Der ehemalige Kultusminister Bayerns, Hans Maier, ist im Alter von 94 Jahren verstorben. Ministerpräsident Markus Söder würdigte ihn als "großen Gelehrten und Staatsmann". Maier prägte jahrzehntelang die Bildungslandschaft Bayerns und legte Grundlagen für den heutigen Wissenschafts- und Bildungsstandort. Der gebürtige Freiburger führte das Kultusministerium von 1970 bis 1986 und war auch als Professor für politische Wissenschaft tätig. Bayern werde ihm "stets ein ehrendes Andenken bewahren".
Bayerns früherer Kultusminister Hans Maier ist tot. Der CSU-Politiker starb am Montag im Alter von 94 Jahren nach kurzem Leiden im Krankenhaus in München, wie die Familie mitteilte. Am 18. Juni wäre Maier 95 Jahre alt geworden.
Ministerpräsident Markus Söder (CSU) würdigte Maier auf Instagram als »großen Gelehrten und Staatsmann« und als »intellektuelles Gewissen des bürgerlichen Bayern seiner Zeit«. Maier habe die Bildungslandschaft jahrzehntelang geprägt und wesentliche Grundlagen für die heutige Stellung Bayerns als Wissenschafts- und Bildungsstandort gelegt, schrieb Söder. Bei ihm hätten Wissenschaft, Politik und Glauben eine beeindruckende Einheit gebildet. Der Freistaat werde Maier »stets ein ehrendes Andenken bewahren«.

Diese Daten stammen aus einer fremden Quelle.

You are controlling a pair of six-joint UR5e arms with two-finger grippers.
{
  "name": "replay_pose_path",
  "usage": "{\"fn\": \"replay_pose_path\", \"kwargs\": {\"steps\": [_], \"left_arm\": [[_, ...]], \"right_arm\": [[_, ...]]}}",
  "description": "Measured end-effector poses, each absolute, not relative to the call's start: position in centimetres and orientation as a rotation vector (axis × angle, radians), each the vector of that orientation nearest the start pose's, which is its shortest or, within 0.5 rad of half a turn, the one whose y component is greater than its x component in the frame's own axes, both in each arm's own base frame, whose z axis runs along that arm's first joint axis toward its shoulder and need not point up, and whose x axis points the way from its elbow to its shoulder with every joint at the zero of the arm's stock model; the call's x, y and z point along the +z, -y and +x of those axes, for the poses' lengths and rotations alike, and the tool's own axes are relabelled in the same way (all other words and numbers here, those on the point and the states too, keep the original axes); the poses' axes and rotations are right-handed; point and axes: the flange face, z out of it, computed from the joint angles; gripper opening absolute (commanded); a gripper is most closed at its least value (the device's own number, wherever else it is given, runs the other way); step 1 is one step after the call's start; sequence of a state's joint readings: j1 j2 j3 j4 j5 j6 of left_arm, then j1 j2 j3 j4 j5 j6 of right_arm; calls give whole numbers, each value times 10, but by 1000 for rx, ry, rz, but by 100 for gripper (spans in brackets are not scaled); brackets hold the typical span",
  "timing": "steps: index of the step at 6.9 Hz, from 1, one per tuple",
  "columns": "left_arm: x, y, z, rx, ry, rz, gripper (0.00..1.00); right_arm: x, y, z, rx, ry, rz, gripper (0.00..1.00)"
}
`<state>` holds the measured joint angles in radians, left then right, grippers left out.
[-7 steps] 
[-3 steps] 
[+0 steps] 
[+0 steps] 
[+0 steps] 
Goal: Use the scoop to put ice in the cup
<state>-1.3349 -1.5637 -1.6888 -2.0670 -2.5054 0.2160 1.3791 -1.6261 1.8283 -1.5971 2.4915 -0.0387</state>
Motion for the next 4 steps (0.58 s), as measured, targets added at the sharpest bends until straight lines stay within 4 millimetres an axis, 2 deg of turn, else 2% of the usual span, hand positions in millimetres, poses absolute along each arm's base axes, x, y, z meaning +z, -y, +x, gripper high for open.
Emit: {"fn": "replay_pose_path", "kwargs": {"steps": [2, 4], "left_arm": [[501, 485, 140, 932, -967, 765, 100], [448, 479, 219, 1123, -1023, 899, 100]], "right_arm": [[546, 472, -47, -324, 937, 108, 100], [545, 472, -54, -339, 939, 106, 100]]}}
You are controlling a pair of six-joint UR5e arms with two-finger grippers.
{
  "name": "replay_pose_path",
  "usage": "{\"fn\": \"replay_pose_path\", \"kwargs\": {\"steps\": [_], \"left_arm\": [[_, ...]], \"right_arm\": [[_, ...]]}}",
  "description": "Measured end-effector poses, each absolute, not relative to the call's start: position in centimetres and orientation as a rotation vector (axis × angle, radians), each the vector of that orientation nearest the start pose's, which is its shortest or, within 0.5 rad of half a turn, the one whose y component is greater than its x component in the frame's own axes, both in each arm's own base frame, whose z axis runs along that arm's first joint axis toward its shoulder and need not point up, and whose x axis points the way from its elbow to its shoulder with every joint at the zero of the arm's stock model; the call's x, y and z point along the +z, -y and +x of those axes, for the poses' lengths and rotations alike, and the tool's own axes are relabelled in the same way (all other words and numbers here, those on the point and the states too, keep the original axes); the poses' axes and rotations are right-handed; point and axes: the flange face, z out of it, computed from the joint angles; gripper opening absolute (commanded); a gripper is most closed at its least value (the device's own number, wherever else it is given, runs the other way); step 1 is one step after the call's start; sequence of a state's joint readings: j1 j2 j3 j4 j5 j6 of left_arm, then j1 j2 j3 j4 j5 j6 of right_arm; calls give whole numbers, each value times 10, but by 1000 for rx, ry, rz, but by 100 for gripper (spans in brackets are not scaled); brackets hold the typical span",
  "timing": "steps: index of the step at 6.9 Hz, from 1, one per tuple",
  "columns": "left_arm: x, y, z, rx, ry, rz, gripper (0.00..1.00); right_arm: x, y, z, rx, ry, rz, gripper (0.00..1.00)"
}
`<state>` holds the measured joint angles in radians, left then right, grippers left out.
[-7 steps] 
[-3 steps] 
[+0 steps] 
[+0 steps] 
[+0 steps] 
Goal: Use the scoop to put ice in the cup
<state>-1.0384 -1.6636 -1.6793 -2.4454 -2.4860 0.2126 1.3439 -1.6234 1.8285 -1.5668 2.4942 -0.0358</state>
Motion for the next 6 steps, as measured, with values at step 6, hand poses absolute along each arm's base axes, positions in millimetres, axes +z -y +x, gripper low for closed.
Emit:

Der gebürtige Freiburger führte das bayerische Kultusministerium von 1970 bis 1986. In den ersten Jahren seiner Amtszeit gehörte er weder dem Landtag noch der CSU an. Erst 1978 wurde er für den Stimmkreis Günzburg in den Bayerischen Landtag gewählt, dem er bis zur Niederlegung seines Mandats Ende 1987 angehörte.
Maier hatte Gymnasiallehramt studiert und lehrte als Professor für politische Wissenschaft an der Universität München. Daneben stand er dem Deutschen Nationalkomitee für Denkmalschutz vor und war Präsident des Zentralkomitees der deutschen Katholiken.